Aroma-Zone a pour ambition de décarboner au maximum ses activités.

Aroma-Zone, une entreprise engagée pour la décarbonation de ses activités

En février 2025, Aroma-Zone a obtenu la validation par la Science Based Targets initiative (SBTi) de ses objectifs de réduction à court terme (2030) des émissions de GES, fondés sur des données scientifiques.

Scope

Nos engagements

Nos actions

Scope 1 : GES directement émis par l'entreprise

Émissions <à 1%

Réduction des émissions absolues de gaz à effet de serre du scope 1 de 42 % d’ici 2030 par rapport à l’année de référence 2022

Électrifier la flotte de véhicules internes

Scope 2 : émissions indirectes liées à la consommation d'énergie

Émissions <à 1%

Augmentation de l’approvisionnement annuel actif en électricité renouvelable de 0 % en 2022 à 100 % d’ici 2030

Établir des contrats d’électricité d’origine renouvelable pour touts les sites Aroma-Zone.

Installer des panneaux photovoltaïques sur les sites afin de produire notre propre énergie renouvelable.

S'engager dans une démarche de certification environnementale des sites (ISO 14001 obtenue sur notre site de production en mai 2025 et 50001 à venir) pour plus de sobriété énergétique.

Scope 3 : autres émissions indirectes (transport, achats, gestion des déchets)

Emissions équivalentes à environ 99% du bilan carbone

Réduction de 51,6 % par millier d'euros de valeur ajoutée d'ici à 2030, par rapport à l'année de référence 2022

Réduire les émissions de GES du fret de 20% en 3 ans Diminuer l'aérien (liés aux approvisionnements amont) de 50% par an jusqu’en 2030 pour atteindre un seuil incompressible pour les petits volumes non transportables par voie maritime.

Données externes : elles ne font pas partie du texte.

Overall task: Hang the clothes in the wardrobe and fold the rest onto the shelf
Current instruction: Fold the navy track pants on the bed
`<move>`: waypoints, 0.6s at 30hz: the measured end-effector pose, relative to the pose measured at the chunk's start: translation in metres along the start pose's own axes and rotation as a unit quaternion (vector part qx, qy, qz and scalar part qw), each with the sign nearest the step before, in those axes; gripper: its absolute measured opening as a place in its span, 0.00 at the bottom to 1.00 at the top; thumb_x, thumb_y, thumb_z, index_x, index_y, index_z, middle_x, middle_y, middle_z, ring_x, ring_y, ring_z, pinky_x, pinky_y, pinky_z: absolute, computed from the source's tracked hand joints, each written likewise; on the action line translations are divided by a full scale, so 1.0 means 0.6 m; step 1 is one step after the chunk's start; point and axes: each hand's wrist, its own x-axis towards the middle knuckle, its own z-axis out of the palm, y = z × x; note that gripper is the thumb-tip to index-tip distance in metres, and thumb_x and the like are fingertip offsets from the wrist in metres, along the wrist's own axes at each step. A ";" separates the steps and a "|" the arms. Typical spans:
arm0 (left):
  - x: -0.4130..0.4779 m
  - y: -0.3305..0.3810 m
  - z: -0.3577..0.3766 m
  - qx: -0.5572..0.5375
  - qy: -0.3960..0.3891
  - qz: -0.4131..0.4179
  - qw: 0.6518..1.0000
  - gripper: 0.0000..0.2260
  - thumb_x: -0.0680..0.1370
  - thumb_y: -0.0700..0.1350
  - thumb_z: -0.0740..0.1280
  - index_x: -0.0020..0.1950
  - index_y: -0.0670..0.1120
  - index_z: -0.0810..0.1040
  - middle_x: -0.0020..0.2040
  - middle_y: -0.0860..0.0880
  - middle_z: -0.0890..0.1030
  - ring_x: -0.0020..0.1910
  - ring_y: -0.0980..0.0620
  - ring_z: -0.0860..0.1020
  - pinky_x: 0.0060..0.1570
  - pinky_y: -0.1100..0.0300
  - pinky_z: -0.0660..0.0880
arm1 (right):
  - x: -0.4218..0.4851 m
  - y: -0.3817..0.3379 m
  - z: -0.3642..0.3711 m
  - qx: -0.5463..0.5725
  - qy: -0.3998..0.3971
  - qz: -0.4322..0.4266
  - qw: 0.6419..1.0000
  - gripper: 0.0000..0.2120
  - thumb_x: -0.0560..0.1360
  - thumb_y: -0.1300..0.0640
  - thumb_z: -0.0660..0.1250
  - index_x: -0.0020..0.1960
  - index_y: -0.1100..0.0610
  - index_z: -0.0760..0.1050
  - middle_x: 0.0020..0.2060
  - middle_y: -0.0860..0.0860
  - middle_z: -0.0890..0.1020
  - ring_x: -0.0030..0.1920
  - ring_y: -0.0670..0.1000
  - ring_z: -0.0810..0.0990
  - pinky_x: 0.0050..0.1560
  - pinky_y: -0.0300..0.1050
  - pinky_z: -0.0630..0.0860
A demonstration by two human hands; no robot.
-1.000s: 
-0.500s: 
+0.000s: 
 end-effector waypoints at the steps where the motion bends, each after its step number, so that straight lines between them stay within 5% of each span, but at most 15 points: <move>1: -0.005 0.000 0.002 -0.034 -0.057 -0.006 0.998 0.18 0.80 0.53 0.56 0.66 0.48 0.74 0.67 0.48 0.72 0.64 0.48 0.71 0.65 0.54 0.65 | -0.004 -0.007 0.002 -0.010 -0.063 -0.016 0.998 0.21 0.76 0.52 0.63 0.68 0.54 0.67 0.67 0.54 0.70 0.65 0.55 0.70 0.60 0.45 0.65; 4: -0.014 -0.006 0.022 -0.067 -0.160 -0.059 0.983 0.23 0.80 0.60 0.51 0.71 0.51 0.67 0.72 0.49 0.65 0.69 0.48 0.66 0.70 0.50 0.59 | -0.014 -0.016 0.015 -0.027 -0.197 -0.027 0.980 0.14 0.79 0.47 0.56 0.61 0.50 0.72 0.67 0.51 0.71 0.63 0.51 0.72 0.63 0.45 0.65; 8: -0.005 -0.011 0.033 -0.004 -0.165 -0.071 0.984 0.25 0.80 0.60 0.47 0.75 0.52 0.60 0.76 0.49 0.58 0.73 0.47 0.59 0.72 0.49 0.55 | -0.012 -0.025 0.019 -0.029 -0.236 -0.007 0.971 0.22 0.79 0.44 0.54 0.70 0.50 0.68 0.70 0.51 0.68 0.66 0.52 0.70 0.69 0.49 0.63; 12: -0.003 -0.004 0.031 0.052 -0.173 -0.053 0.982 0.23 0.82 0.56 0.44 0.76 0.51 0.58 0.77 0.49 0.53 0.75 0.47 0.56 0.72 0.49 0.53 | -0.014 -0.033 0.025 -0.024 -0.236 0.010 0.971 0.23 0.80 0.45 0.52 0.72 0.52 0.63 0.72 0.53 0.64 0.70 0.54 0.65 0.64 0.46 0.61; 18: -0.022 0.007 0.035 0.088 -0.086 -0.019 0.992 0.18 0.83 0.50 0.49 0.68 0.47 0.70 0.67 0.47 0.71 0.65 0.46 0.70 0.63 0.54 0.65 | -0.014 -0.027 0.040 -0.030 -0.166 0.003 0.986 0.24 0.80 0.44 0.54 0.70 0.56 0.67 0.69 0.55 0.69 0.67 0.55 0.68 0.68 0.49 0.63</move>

Écoconception et économie circulaire : expérimenter recharges, vrac, consigne et développement d'une charte qui couvre les exigences appliquées aux emballages, formules et aux accessoires.

Comment maitriser ses émissions de GES quand on source ses matières premières dans plus de 70 pays ? Dans une logique de maîtrise renforcée de ses émissions de GES, Aroma-Zone s'est engagée sur plusieurs fronts en termes de transport :

  • Elle est impliquée dans le dispositif Fret 21 du programme EVE (Engagements Volontaires pour l’Environnement – Transport et Logistique porté par l’ADEME) depuis mars 2025 avec pour objectif de fiabiliser ses données et de réduire ses émissions de GES du fret de 20% en 3 ans

  • Le transport aérien étant le plus polluant, l'entreprise a durci ses engagements sur le transport en avion en amont. Elle s'est fixé pour objectif de les diminuer de 50% par an jusqu’en 2030. Aroma-Zone cible un renoncement à l'aérien d'ici à 2030, sauf seuil incompressible pour les petits volumes non transportables par voie maritime.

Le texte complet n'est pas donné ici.